The ramp voltage generator may further include a transistor having a first end connected to the other end of the capacitor, a control terminal and a second end connected to each other, and a second switch connected between the power supply and the second end of the transistor. Can be.

According to an embodiment of the present invention, the maximum current level is kept constant by changing the slope of the lamp voltage under a predetermined condition, thereby obtaining a stable output.

1 is a view showing a converter according to an embodiment of the present invention.
2 is a diagram illustrating a principle of generating a lamp voltage Vramp in a lamp voltage generator according to an exemplary embodiment of the present invention.
3 is a diagram illustrating an internal configuration of an automatic resistance controller according to an embodiment of the present invention.
4 is a timing diagram illustrating a waveform of each signal in an automatic resistance controller according to an exemplary embodiment of the present invention.
5 is a diagram illustrating that the slope of the ramp voltage Vramp is sequentially changed.

DETAILED DESCRIPTION Hereinafter, exemplary embodiments of the present invention will be described in detail with reference to the accompanying drawings so that those skilled in the art may easily implement the present invention. The present invention may, however, be embodied in many different forms and should not be construed as limited to the embodiments set forth herein. In order to clearly illustrate the present invention, parts not related to the description are omitted, and similar parts are denoted by like reference characters throughout the specification.

Throughout the specification, when a part is referred to as being "connected" to another part, it includes not only "directly connected" but also "electrically connected" with another part in between . Also, when an element is referred to as "comprising ", it means that it can include other elements as well, without departing from the other elements unless specifically stated otherwise.

Hereinafter, a switch driving circuit according to an exemplary embodiment of the present invention, a converter including the same, and a driving method thereof will be described with reference to the accompanying drawings.

1 is a view showing a converter according to an embodiment of the present invention.
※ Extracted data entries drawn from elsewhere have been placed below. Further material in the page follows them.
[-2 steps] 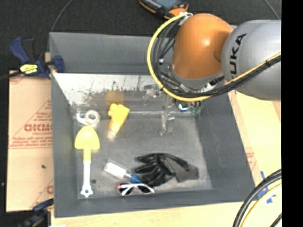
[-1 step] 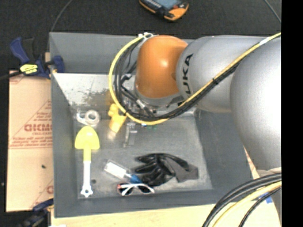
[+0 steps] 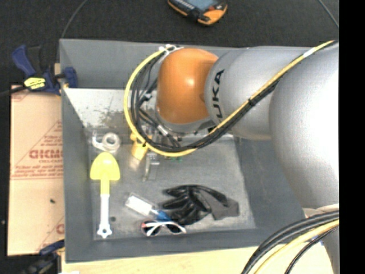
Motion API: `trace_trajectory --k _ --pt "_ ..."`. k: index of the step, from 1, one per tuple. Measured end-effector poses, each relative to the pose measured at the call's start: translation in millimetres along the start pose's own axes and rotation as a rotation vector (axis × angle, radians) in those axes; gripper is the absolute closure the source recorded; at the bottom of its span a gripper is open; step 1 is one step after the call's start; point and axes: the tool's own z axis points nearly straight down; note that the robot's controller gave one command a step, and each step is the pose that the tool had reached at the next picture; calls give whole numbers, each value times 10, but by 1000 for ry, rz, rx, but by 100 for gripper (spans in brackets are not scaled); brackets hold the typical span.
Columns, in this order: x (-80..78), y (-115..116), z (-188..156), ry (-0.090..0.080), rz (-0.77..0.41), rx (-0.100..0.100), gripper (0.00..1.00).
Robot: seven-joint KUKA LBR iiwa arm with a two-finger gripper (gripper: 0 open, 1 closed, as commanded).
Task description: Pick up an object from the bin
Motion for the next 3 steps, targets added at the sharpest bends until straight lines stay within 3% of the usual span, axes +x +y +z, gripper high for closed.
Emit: trace_trajectory --k 1,2,3 --pt "-175 -250 -821 -15 -109 0 0" --pt "139 -192 105 -3 7 -3 0" --pt "191 -87 1 -7 -65 1 0"
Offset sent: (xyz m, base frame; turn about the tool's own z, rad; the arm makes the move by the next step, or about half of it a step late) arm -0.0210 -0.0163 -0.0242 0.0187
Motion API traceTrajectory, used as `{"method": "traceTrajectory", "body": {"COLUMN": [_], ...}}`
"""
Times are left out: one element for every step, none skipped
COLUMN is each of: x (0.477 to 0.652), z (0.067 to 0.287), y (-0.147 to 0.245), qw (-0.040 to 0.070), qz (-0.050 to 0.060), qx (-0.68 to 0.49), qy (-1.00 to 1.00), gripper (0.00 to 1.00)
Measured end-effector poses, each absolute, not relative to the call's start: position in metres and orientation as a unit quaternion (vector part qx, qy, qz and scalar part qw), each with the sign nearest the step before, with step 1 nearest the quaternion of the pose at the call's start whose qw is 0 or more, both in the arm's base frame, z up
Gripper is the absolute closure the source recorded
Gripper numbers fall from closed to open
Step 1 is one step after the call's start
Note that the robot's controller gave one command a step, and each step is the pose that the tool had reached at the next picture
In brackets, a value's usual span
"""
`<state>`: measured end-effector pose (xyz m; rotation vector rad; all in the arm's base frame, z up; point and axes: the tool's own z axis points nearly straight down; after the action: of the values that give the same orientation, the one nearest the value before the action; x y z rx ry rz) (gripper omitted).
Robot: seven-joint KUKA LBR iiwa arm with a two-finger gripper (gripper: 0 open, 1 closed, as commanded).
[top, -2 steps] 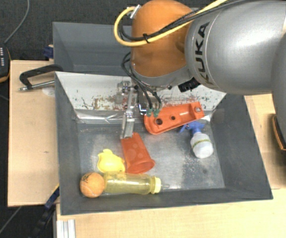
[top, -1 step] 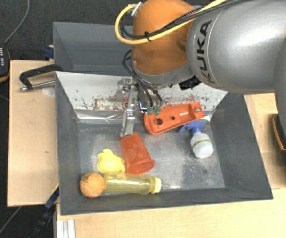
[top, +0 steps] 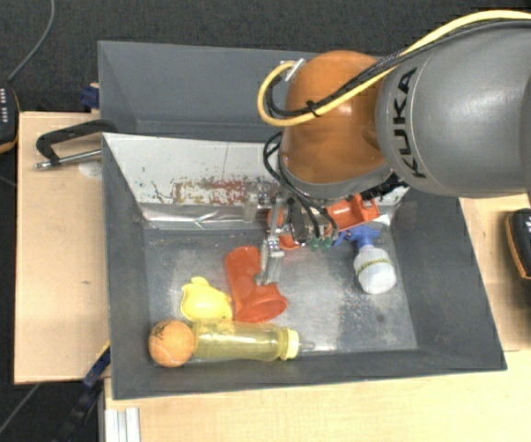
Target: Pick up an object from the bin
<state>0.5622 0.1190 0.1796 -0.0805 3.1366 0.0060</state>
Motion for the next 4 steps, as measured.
{"method": "traceTrajectory", "body": {"x": [0.543,0.519,0.535,0.535], "z": [0.137,0.115,0.071,0.071], "y": [0.097,0.096,0.053,0.053], "qw": [0.002,0.008,0.003,0.003], "qz": [-0.001,0.005,0.0,0.0], "qx": [0.007,-0.009,0.057,0.057], "qy": [1.0,1.0,0.998,0.998], "gripper": [0.0,0.0,1.0,1.0]}}
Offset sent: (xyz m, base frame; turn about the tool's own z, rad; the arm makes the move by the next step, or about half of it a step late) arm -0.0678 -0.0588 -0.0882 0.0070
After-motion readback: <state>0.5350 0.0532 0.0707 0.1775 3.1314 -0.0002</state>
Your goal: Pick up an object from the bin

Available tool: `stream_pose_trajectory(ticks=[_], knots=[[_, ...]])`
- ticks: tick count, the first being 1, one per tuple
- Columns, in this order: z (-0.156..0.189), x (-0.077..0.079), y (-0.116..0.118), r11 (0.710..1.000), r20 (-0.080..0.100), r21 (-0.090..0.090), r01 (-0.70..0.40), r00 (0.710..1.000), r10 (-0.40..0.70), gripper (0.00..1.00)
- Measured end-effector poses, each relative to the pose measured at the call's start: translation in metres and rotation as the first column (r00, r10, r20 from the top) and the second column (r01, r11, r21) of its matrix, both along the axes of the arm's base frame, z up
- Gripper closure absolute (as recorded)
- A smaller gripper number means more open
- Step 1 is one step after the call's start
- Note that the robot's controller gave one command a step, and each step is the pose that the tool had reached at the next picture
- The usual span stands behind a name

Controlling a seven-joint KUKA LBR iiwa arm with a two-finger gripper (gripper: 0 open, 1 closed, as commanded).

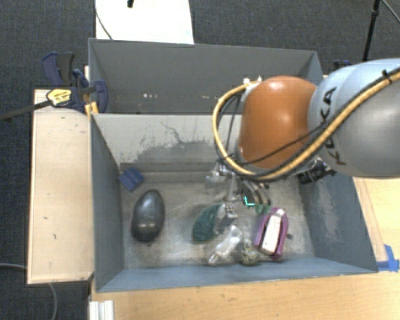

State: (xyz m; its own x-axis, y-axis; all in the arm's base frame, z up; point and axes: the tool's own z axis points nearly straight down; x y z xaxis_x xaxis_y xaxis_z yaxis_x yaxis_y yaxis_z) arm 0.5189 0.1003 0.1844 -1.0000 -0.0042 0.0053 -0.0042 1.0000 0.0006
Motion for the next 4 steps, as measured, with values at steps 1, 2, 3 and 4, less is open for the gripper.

As shown in FIG. 1, a converter according to an embodiment of the present invention includes a switch control circuit 100, a first inductor L1, a second inductor L2, a main switch MM, a sense switch SM, and a sense sensor. Resistor Rs, an output diode Do, and an output capacitor Co.

The main switch MM and the sensing switch SM are shown as n-type MOSFETs (metal oxide semiconductor field effect transistors), but may be implemented as P-channel MOSFETs or other transistors such as BJTs.

The gate voltage Vg is applied from the switch control circuit 100 to the gate electrodes of the main switch MM and the sensing switch SM, thereby performing an on / off operation. Here, the on / off operation is mainly performed by the main switch MM, and the sensing switch SM is used to sense the amount of current Iin. The gate and the drain of the main switch MM and the sensing switch SM are connected to each other, and the current Iin is divided in a predetermined ratio by the channel ratio of the two switches MM and SM. That is, when the channel ratio of the main switch MM and the sensing switch SM is 1000: 1, most of the current Iin flows through the main switch MM and only a small current (Isense = 1/1000 * Iin) is detected. Flow through the switch SM. The sensing resistor Rs is connected between the source of the sensing switch SM and the ground, and the sensing current Isense is converted into the sensing voltage Vsense by the sensing resistor Rs.

One end of the first inductor L1 is connected to the input voltage Vin, and the other end is connected to one end of the second inductor L2 and the drains of the two switches MM and SM. One end of the second inductor L2 is connected to the other end of the first inductor and the other end is connected to the anode of the output diode Do. The first inductor L1 and the second inductor L2 are coupled to each other at a predetermined number of turns and accumulate input energy. Meanwhile, a smoothing capacitor (not shown) for stabilizing the voltage may be connected to both ends of the input voltage Vin.

The anode of the output diode Do is connected to the other end of the second inductor L2 and the cathode is connected to one end of the output capacitor Co. The output diode Do serves to flow the current path in only one direction.

One end of the output capacitor Co is connected to the cathode of the output diode Do and the other end is connected to ground. The voltage across the output capacitor Co becomes the final output voltage Vout and is supplied to the load.

The switch control circuit 100 receives the output voltage Vo and the sensing voltage Vsense information to control the on / off operation of the switches MM and SM, and maintains a stable output voltage Vout.

As shown in FIG. 1, the switch control circuit 100 includes an error amplifier 120, a ramp voltage generator 140, a PWM controller 160, and an SR flip-flop 180.

The error amplifier 120 receives the output voltage Vout, amplifies the difference between the predetermined reference voltage and the output voltage Vout, and outputs an error voltage Vcomp. This error voltage Vcom is information corresponding to the output voltage Vout.

The ramp voltage generator 140 receives a sensing voltage Vsense and generates a predetermined ramp voltage Vramp corresponding to the sensing voltage Vsense. Specific operation of the lamp voltage generator 140 according to an embodiment of the present invention will be described in detail with reference to FIG. 2 below.

The PWM controller 160 receives and compares the error voltage Vcomp and the ramp voltage Vramp and outputs an OFF signal OFF for turning off the main switch MM according to the comparison result. That is, the PWM controller 160 outputs a high level off signal OFF when the ramp voltage Vramp becomes smaller than the error voltage Vcomp, and the ramp voltage Vramp is greater than the error voltage Vcomp. Output a low level OFF signal (OFF).

The SR flip-flop 180 includes a set stage S to which the ON pulse signal ON is input and a reset stage R to which the OFF signal OFF is input, and has a high level according to the input signal of the set stage S. A signal is output and a low level signal is output according to the input signal of the reset terminal R.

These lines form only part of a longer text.